* **TASK BRIEF**
Lines holding the word "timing" in the following material must be counted; give only the resulting number.

== Segment start ==

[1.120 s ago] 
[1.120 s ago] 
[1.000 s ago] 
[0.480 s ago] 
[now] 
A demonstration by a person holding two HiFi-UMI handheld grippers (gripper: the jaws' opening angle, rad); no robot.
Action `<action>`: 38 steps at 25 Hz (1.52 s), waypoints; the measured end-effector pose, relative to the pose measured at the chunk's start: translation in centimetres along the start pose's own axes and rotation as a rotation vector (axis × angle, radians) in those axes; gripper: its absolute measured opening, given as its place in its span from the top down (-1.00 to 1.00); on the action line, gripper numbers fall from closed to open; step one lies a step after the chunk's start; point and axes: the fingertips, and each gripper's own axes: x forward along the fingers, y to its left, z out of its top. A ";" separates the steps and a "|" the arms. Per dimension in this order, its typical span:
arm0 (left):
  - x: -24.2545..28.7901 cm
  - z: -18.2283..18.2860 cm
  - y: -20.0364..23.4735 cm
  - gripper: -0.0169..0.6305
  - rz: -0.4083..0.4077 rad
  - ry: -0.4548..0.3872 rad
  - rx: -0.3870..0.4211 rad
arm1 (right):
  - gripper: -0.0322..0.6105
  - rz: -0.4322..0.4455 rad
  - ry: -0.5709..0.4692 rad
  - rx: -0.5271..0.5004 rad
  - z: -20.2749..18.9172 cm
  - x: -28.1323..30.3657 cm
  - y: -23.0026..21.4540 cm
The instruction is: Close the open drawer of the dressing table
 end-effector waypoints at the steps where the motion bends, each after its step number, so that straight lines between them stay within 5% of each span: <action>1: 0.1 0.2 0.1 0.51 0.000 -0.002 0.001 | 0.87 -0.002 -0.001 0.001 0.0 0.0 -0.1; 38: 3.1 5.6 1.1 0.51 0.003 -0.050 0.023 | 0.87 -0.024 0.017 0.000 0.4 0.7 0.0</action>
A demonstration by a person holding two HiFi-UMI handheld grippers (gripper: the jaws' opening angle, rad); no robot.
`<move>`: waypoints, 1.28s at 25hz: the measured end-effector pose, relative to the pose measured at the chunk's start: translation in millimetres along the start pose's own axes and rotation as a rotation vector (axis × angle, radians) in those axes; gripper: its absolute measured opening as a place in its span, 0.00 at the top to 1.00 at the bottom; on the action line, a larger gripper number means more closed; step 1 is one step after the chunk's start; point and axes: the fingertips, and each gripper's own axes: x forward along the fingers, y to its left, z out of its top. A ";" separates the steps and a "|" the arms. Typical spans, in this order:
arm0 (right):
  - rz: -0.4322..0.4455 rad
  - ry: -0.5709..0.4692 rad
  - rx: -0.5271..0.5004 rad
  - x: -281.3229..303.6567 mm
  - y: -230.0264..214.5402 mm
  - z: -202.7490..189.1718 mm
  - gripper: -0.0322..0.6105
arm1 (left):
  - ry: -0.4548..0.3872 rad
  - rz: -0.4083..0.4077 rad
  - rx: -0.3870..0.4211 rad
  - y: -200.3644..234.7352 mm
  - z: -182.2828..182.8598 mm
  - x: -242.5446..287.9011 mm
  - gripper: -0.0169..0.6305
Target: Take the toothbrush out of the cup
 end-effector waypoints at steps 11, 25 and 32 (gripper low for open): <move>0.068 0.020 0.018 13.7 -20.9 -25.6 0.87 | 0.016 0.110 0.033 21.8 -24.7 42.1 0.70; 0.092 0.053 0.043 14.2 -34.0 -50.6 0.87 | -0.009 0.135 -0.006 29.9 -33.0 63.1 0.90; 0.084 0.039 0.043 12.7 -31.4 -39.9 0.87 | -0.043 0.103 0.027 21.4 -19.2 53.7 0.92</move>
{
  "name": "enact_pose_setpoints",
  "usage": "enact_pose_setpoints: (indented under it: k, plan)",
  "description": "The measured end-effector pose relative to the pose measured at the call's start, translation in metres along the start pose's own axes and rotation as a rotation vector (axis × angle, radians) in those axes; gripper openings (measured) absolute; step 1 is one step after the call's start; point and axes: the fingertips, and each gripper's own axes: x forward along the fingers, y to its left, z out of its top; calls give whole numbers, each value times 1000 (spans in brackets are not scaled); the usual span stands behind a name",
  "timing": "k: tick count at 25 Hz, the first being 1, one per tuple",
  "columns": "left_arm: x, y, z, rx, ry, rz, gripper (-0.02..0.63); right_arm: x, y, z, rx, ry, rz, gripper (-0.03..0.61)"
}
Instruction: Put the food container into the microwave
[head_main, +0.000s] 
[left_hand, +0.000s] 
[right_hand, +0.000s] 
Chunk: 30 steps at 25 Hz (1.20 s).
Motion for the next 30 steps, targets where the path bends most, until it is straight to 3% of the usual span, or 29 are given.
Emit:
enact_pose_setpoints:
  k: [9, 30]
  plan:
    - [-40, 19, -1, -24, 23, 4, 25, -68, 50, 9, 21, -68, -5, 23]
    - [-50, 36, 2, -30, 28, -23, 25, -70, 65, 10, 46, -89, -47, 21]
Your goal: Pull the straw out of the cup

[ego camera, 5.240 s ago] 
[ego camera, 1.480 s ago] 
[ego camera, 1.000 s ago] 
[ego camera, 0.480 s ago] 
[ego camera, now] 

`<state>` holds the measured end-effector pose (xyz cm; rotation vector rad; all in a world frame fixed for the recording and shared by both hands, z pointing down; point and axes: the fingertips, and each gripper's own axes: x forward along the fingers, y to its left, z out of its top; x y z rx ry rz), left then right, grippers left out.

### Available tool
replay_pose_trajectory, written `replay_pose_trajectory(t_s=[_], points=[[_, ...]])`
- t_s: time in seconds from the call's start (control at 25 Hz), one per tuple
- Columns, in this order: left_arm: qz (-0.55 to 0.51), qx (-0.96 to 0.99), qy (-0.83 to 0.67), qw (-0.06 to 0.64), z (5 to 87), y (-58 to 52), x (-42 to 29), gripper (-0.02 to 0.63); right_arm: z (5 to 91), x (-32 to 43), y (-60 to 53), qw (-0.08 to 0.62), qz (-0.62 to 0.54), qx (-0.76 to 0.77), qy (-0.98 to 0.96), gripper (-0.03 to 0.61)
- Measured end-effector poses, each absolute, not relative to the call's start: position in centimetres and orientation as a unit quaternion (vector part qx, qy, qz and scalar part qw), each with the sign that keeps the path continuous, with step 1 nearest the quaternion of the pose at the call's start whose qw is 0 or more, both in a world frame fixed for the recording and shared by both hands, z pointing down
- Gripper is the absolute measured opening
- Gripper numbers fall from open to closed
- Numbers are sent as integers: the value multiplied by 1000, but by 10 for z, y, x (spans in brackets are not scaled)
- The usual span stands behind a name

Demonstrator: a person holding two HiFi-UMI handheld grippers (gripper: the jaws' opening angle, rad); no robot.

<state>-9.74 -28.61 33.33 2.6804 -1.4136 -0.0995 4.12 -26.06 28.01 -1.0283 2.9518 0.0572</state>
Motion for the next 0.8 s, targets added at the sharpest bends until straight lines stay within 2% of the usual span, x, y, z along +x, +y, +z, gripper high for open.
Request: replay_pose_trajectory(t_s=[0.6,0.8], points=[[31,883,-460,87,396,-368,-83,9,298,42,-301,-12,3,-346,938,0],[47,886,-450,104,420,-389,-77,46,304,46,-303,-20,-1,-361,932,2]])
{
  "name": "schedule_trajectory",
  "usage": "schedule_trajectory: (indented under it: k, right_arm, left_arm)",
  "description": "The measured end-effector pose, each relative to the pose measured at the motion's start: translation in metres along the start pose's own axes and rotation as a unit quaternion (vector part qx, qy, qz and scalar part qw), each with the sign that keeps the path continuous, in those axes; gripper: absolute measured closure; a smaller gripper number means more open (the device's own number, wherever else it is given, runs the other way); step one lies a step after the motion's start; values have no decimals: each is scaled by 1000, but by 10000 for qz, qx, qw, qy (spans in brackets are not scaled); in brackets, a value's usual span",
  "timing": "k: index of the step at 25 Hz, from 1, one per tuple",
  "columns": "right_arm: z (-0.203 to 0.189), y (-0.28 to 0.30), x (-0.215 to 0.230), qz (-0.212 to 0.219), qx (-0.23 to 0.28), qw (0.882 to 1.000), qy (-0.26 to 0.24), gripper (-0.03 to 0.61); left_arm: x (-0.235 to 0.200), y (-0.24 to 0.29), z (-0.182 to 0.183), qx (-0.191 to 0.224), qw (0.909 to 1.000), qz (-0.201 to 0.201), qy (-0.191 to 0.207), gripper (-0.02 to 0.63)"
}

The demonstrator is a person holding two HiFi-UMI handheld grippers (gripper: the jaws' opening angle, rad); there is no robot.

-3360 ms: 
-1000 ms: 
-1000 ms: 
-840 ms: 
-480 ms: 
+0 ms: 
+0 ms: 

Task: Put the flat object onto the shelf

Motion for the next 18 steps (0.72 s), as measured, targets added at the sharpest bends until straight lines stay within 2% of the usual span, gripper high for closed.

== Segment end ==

* **TASK OUTPUT**
2